Stored data:
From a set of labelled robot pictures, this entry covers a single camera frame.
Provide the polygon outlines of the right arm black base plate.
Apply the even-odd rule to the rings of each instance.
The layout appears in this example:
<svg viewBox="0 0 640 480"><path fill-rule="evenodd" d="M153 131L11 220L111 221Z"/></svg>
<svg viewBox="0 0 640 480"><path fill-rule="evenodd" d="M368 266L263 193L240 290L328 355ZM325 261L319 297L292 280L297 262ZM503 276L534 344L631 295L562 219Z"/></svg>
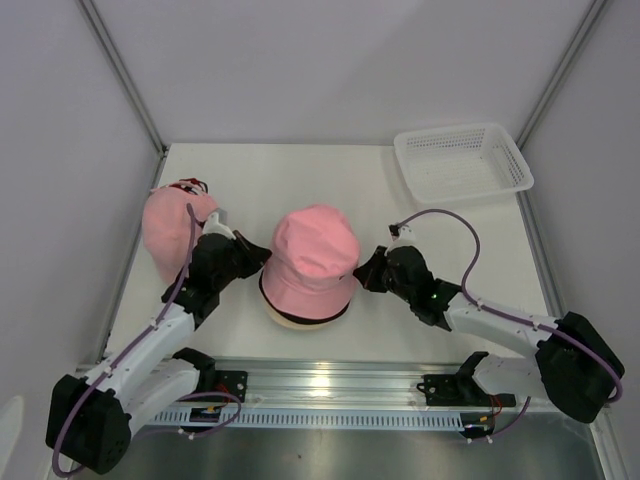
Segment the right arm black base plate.
<svg viewBox="0 0 640 480"><path fill-rule="evenodd" d="M481 360L488 352L474 352L454 374L425 374L416 389L424 395L426 405L433 407L515 407L516 397L508 393L489 395L473 379Z"/></svg>

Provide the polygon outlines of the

WHAT YOU SHOULD DO: Given the data above, transcribe exactly the lines from the one containing "The layout appears" down to the one containing "266L263 193L240 290L328", and no others.

FINISHED TASK:
The layout appears in this example:
<svg viewBox="0 0 640 480"><path fill-rule="evenodd" d="M153 131L11 220L111 221Z"/></svg>
<svg viewBox="0 0 640 480"><path fill-rule="evenodd" d="M368 266L263 193L240 290L328 355ZM325 261L319 297L292 280L297 262ZM503 276L534 344L631 295L562 219Z"/></svg>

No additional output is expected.